Thoracic Inlet Located Corrosive Oesophageal Strictures
Department of Surgery, University of Benin Benin City, Nigeria
E-Mail: ofoegbuor@yahoo.com
ABSTRACT
Background
Cicatricial corrosive oesophageal strictures are usually multiple and occasionally single but the thoracic inlet segment of the oesophagus being a rapid transit section is not a common site for isolated strictures. Thoracic inlet located strictures pose two major problems. First, in cases with total obstruction of the oesophagus radiological assessment even with luminal contrast fails to delineate the lower limits and real extent of the lesions. The purported single stricture in such cases becomes merely a sentinel to perhaps a coexisting rosary of strictures more distally. Secondly, the technical difficulty associated with their surgical approach is inherent in the location. The customary anterior low cervical approach is often inadequate thereby making necessary a complementary high left posterolateral thoracotomy, partial anterior mediastinotomy or hiatal approach particularly in situations where the excision of the damaged gullet is advisable.

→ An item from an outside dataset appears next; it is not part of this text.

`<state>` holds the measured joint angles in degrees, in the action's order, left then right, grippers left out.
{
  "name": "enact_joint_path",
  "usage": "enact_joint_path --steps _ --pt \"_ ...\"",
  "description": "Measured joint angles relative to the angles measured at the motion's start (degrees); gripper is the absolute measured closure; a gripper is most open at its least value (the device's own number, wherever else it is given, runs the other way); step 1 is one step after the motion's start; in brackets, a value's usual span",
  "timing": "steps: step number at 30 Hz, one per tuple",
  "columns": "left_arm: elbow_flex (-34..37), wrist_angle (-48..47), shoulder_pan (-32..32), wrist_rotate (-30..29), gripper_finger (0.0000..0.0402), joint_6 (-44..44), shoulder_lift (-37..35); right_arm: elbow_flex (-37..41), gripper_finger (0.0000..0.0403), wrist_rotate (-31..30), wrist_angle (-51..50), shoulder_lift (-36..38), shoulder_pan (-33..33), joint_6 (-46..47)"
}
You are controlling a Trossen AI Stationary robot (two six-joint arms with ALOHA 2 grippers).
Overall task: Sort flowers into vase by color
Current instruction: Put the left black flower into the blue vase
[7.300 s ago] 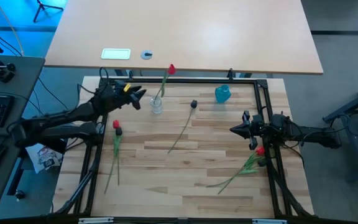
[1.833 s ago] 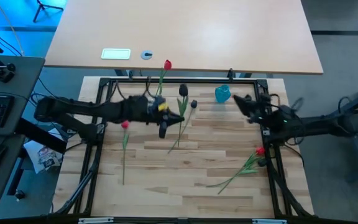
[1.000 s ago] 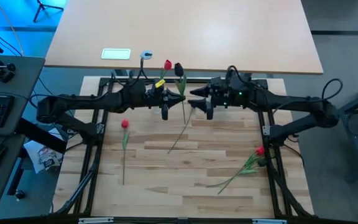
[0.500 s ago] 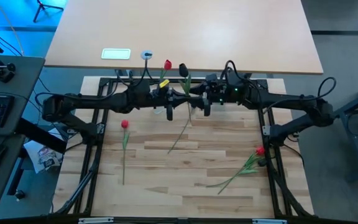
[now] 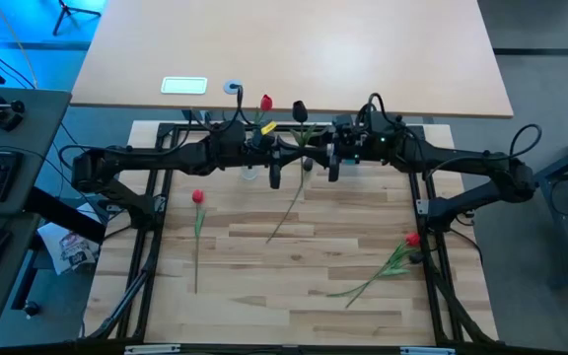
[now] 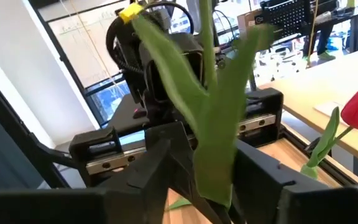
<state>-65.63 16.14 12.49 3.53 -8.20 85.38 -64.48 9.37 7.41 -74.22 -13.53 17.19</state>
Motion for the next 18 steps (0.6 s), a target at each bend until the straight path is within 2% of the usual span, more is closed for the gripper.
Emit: enact_joint_path --steps 5,14,18 --pt "0.0 0.67 -0.02 -0.62 0.0401 0.99 0.02 -0.01 0.028 -0.33 -0.6 0.03 -0.01 -1.33" --pt "0.0 4.64 0.04 -1.07 0.0401 0.97 0.04 0.01 0.0269 -1.94 -0.1 -0.01 0.01 -3.62" --pt "-0.02 4.35 0.04 -1.03 0.0401 1.7 -0.02 0.01 0.0276 -1.8 0.54 -0.01 0.01 -5.15"
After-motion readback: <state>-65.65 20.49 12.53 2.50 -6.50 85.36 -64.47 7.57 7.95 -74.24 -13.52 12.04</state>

Materials and Methods: In a series of cases treated for cicatricial corrosive stricture those with apparently isolated strictures in the thoracic inlet formed the cohort for this study. Only oesophagoscopy and contrast barium studies were available for the definition of the lesions. Treatment varied from simple resection with end to end anastomosis in seven (7) to more extended resections with gastric or colonic conduits as replacement in four (4) who had extensive cicatricial obliteration of the lumen with tubularization and rigidity of the gullet distal to the apparently solitary stricture. In some of these cases transgastric retrograde bouginage was an option for a reasonable evaluation of the luminal state of the oesophagus distal to the proximal lesion at the thoracic inlet. The reconstructive oesophageal anastomoses were all placed in the neck; none was intrathoracic.
Results: In a series of 316 cases treated for cicatricial corrosive oesophageal strictures, 11 had isolated strictures located in the region of the thoracic inlet. Free swallowing was restored in all cases and where anastomotic leakage occurred they healed spontaneously.
Conclusion: Isolated corrosive oesophageal strictures in the region of the thoracic inlet are uncommon and not necessarily single. There are finite diagnostic and operative challenges inherent in their location.
Key words: Corrosive oesophageal strictures, Thoracic inlet, Rapid transit.